### Supplied data
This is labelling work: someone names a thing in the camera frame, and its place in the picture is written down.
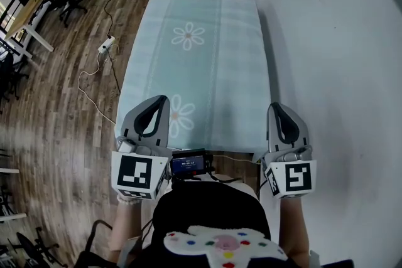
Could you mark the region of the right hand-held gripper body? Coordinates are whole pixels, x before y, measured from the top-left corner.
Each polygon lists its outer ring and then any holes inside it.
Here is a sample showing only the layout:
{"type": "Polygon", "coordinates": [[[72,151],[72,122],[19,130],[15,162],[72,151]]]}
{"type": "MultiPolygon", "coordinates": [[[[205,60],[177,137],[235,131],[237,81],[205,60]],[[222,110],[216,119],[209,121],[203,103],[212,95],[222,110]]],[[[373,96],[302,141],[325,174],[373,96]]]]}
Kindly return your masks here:
{"type": "Polygon", "coordinates": [[[317,161],[310,145],[264,157],[264,175],[272,196],[277,199],[298,198],[315,191],[317,161]]]}

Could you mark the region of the person's black top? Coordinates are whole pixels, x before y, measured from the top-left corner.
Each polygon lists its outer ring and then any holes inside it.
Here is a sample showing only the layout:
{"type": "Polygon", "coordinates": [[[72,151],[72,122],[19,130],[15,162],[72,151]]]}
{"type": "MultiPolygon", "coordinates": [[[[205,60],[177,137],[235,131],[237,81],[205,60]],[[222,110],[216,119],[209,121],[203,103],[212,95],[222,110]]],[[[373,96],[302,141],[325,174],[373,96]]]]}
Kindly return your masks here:
{"type": "Polygon", "coordinates": [[[179,256],[168,251],[163,238],[186,233],[191,226],[220,229],[250,228],[270,239],[266,214],[258,199],[232,186],[211,181],[173,183],[153,212],[151,244],[129,268],[209,268],[207,257],[179,256]]]}

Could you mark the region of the person's right forearm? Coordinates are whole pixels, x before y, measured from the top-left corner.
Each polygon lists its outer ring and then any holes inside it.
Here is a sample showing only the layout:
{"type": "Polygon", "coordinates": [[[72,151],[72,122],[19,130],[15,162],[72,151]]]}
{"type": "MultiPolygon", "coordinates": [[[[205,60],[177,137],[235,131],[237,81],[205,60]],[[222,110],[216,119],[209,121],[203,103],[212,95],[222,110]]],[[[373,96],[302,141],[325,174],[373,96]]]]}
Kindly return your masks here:
{"type": "Polygon", "coordinates": [[[301,203],[301,198],[280,201],[279,245],[300,267],[308,267],[310,245],[301,203]]]}

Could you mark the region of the white power strip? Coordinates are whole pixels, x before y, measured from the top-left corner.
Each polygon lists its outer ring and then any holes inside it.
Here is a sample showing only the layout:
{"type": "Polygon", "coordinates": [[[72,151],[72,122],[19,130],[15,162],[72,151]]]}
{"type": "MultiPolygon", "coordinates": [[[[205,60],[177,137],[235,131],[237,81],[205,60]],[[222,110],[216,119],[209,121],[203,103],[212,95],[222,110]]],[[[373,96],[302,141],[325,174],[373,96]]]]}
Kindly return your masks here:
{"type": "Polygon", "coordinates": [[[100,54],[103,54],[115,43],[115,41],[116,41],[115,37],[108,36],[107,39],[101,44],[101,46],[98,47],[98,52],[100,54]]]}

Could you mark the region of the person's left forearm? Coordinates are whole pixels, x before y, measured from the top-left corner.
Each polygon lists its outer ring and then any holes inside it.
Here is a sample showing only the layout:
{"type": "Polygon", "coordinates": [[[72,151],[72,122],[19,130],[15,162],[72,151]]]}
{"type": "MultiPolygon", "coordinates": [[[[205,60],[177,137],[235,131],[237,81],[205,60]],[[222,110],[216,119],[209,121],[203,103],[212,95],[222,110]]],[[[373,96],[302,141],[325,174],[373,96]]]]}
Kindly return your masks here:
{"type": "Polygon", "coordinates": [[[142,229],[141,203],[141,200],[119,202],[109,240],[111,252],[122,250],[127,240],[140,236],[142,229]]]}

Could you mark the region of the white plush dotted patch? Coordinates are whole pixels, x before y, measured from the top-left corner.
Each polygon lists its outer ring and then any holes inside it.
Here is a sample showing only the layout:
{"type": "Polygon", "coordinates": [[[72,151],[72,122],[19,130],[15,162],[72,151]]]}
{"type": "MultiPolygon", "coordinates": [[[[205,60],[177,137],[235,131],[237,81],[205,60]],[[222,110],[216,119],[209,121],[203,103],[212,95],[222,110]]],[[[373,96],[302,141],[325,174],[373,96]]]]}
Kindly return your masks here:
{"type": "Polygon", "coordinates": [[[191,226],[187,233],[167,233],[163,243],[176,255],[205,255],[210,268],[246,268],[252,259],[288,260],[279,245],[250,228],[191,226]]]}

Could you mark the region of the light blue floral tablecloth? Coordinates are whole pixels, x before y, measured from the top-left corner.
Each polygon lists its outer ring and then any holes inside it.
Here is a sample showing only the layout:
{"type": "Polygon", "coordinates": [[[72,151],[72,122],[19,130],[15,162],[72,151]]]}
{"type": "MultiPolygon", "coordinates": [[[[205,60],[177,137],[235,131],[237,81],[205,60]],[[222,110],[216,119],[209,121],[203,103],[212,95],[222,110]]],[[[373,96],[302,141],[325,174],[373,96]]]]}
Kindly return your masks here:
{"type": "Polygon", "coordinates": [[[271,96],[254,0],[149,0],[115,134],[130,110],[157,95],[170,100],[170,147],[264,151],[271,96]]]}

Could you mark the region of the small black chest screen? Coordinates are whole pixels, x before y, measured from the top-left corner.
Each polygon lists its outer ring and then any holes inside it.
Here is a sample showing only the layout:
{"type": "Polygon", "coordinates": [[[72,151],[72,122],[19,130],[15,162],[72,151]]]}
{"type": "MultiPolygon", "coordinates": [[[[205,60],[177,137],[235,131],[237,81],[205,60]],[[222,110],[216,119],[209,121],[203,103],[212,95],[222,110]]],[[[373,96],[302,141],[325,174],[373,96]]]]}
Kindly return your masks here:
{"type": "Polygon", "coordinates": [[[205,149],[174,151],[170,161],[171,174],[176,178],[187,179],[211,173],[215,170],[212,161],[213,156],[205,149]]]}

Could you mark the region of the wooden desk with white legs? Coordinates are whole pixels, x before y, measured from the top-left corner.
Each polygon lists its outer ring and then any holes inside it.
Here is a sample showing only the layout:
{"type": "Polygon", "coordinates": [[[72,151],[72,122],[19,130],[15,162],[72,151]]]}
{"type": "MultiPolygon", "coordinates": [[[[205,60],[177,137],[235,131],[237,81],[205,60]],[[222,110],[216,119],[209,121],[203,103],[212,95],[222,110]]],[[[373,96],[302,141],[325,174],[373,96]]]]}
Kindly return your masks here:
{"type": "Polygon", "coordinates": [[[16,15],[10,29],[6,32],[4,40],[10,42],[19,54],[25,55],[27,58],[32,59],[32,54],[25,50],[13,36],[24,29],[29,35],[31,35],[36,41],[44,46],[49,52],[54,51],[54,47],[49,44],[40,34],[35,30],[35,27],[30,24],[31,17],[39,9],[44,0],[29,0],[19,13],[16,15]]]}

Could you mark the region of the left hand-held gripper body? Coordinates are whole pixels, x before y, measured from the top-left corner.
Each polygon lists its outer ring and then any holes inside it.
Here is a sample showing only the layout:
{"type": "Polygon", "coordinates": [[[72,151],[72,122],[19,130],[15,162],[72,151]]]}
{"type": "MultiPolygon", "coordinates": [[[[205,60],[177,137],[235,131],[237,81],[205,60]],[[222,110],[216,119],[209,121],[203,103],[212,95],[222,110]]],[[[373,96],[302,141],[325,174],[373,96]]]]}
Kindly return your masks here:
{"type": "Polygon", "coordinates": [[[165,147],[139,145],[118,137],[112,152],[111,184],[124,201],[155,200],[168,179],[172,151],[165,147]]]}

### Description of the task
Reproduce every record word for word. The copy must contain no pictures.

### Answer space
This is labelling work: someone names a thing in the camera frame, and its place in the picture is written down.
Could you mark the region of the right hand-held gripper body? Coordinates are whole pixels, x before y, measured from the top-left corner.
Each polygon lists its outer ring and then any holes inside it.
Here is a sample showing only the layout:
{"type": "Polygon", "coordinates": [[[72,151],[72,122],[19,130],[15,162],[72,151]]]}
{"type": "MultiPolygon", "coordinates": [[[[205,60],[177,137],[235,131],[237,81],[205,60]],[[222,110],[216,119],[209,121],[203,103],[212,95],[222,110]]],[[[373,96],[302,141],[325,174],[373,96]]]]}
Kindly return your masks here:
{"type": "Polygon", "coordinates": [[[317,161],[310,145],[264,157],[264,175],[272,196],[277,199],[298,198],[315,191],[317,161]]]}

Could you mark the region of the person's black top? Coordinates are whole pixels, x before y, measured from the top-left corner.
Each polygon lists its outer ring and then any holes inside it.
Here is a sample showing only the layout:
{"type": "Polygon", "coordinates": [[[72,151],[72,122],[19,130],[15,162],[72,151]]]}
{"type": "MultiPolygon", "coordinates": [[[[205,60],[177,137],[235,131],[237,81],[205,60]],[[222,110],[216,119],[209,121],[203,103],[212,95],[222,110]]],[[[373,96],[302,141],[325,174],[373,96]]]]}
Kindly return your masks here:
{"type": "Polygon", "coordinates": [[[179,256],[168,251],[163,238],[186,233],[191,226],[220,229],[250,228],[270,239],[266,214],[258,199],[232,186],[211,181],[173,183],[153,212],[151,244],[129,268],[209,268],[207,257],[179,256]]]}

Could you mark the region of the person's right forearm? Coordinates are whole pixels, x before y, measured from the top-left corner.
Each polygon lists its outer ring and then any holes inside it.
Here is a sample showing only the layout:
{"type": "Polygon", "coordinates": [[[72,151],[72,122],[19,130],[15,162],[72,151]]]}
{"type": "MultiPolygon", "coordinates": [[[[205,60],[177,137],[235,131],[237,81],[205,60]],[[222,110],[216,119],[209,121],[203,103],[212,95],[222,110]]],[[[373,96],[302,141],[325,174],[373,96]]]]}
Kindly return your masks here:
{"type": "Polygon", "coordinates": [[[301,203],[301,198],[280,201],[279,245],[300,267],[308,267],[310,245],[301,203]]]}

Could you mark the region of the white power strip? Coordinates are whole pixels, x before y, measured from the top-left corner.
Each polygon lists its outer ring and then any holes inside it.
Here is a sample showing only the layout:
{"type": "Polygon", "coordinates": [[[72,151],[72,122],[19,130],[15,162],[72,151]]]}
{"type": "MultiPolygon", "coordinates": [[[[205,60],[177,137],[235,131],[237,81],[205,60]],[[222,110],[216,119],[209,121],[203,103],[212,95],[222,110]]],[[[373,96],[302,141],[325,174],[373,96]]]]}
Kindly return your masks here:
{"type": "Polygon", "coordinates": [[[100,54],[103,54],[115,43],[115,41],[116,41],[115,37],[108,36],[107,39],[101,44],[101,46],[98,47],[98,52],[100,54]]]}

Could you mark the region of the person's left forearm? Coordinates are whole pixels, x before y, measured from the top-left corner.
Each polygon lists its outer ring and then any holes inside it.
Here is a sample showing only the layout:
{"type": "Polygon", "coordinates": [[[72,151],[72,122],[19,130],[15,162],[72,151]]]}
{"type": "MultiPolygon", "coordinates": [[[[205,60],[177,137],[235,131],[237,81],[205,60]],[[222,110],[216,119],[209,121],[203,103],[212,95],[222,110]]],[[[373,96],[302,141],[325,174],[373,96]]]]}
Kindly return your masks here:
{"type": "Polygon", "coordinates": [[[142,229],[141,203],[141,200],[119,202],[109,240],[111,252],[122,250],[127,240],[140,236],[142,229]]]}

Could you mark the region of the white plush dotted patch? Coordinates are whole pixels, x before y, measured from the top-left corner.
Each polygon lists its outer ring and then any holes inside it.
Here is a sample showing only the layout:
{"type": "Polygon", "coordinates": [[[72,151],[72,122],[19,130],[15,162],[72,151]]]}
{"type": "MultiPolygon", "coordinates": [[[[205,60],[177,137],[235,131],[237,81],[205,60]],[[222,110],[216,119],[209,121],[203,103],[212,95],[222,110]]],[[[373,96],[302,141],[325,174],[373,96]]]]}
Kindly return your masks here:
{"type": "Polygon", "coordinates": [[[191,226],[187,233],[167,233],[163,243],[176,255],[205,255],[210,268],[246,268],[252,259],[288,260],[279,245],[250,228],[191,226]]]}

Could you mark the region of the light blue floral tablecloth? Coordinates are whole pixels, x before y, measured from the top-left corner.
Each polygon lists its outer ring and then any holes inside it.
Here is a sample showing only the layout:
{"type": "Polygon", "coordinates": [[[72,151],[72,122],[19,130],[15,162],[72,151]]]}
{"type": "MultiPolygon", "coordinates": [[[[205,60],[177,137],[235,131],[237,81],[205,60]],[[222,110],[216,119],[209,121],[203,103],[212,95],[222,110]]],[[[373,96],[302,141],[325,174],[373,96]]]]}
Kindly return your masks here:
{"type": "Polygon", "coordinates": [[[271,96],[254,0],[149,0],[115,134],[130,110],[157,95],[170,100],[170,147],[264,151],[271,96]]]}

Could you mark the region of the small black chest screen? Coordinates are whole pixels, x before y, measured from the top-left corner.
Each polygon lists its outer ring and then any holes inside it.
Here is a sample showing only the layout:
{"type": "Polygon", "coordinates": [[[72,151],[72,122],[19,130],[15,162],[72,151]]]}
{"type": "MultiPolygon", "coordinates": [[[[205,60],[177,137],[235,131],[237,81],[205,60]],[[222,110],[216,119],[209,121],[203,103],[212,95],[222,110]]],[[[373,96],[302,141],[325,174],[373,96]]]]}
Kindly return your masks here:
{"type": "Polygon", "coordinates": [[[205,149],[174,151],[170,161],[171,174],[176,178],[187,179],[211,173],[215,170],[212,161],[213,156],[205,149]]]}

Could you mark the region of the wooden desk with white legs? Coordinates are whole pixels, x before y, measured from the top-left corner.
Each polygon lists its outer ring and then any holes inside it.
Here is a sample showing only the layout:
{"type": "Polygon", "coordinates": [[[72,151],[72,122],[19,130],[15,162],[72,151]]]}
{"type": "MultiPolygon", "coordinates": [[[[205,60],[177,137],[235,131],[237,81],[205,60]],[[222,110],[216,119],[209,121],[203,103],[212,95],[222,110]]],[[[373,96],[302,141],[325,174],[373,96]]]]}
Kindly return your masks here:
{"type": "Polygon", "coordinates": [[[16,15],[10,29],[6,32],[4,40],[10,42],[19,54],[25,55],[27,58],[32,59],[32,54],[25,50],[13,36],[24,29],[29,35],[31,35],[36,41],[44,46],[49,52],[54,51],[54,47],[49,44],[40,34],[35,30],[35,27],[30,24],[31,17],[39,9],[44,0],[29,0],[19,13],[16,15]]]}

Could you mark the region of the left hand-held gripper body? Coordinates are whole pixels, x before y, measured from the top-left corner.
Each polygon lists its outer ring and then any holes inside it.
Here is a sample showing only the layout:
{"type": "Polygon", "coordinates": [[[72,151],[72,122],[19,130],[15,162],[72,151]]]}
{"type": "MultiPolygon", "coordinates": [[[[205,60],[177,137],[235,131],[237,81],[205,60]],[[222,110],[216,119],[209,121],[203,103],[212,95],[222,110]]],[[[373,96],[302,141],[325,174],[373,96]]]]}
Kindly return your masks here:
{"type": "Polygon", "coordinates": [[[165,147],[139,145],[118,137],[112,152],[111,184],[124,201],[155,200],[168,179],[172,151],[165,147]]]}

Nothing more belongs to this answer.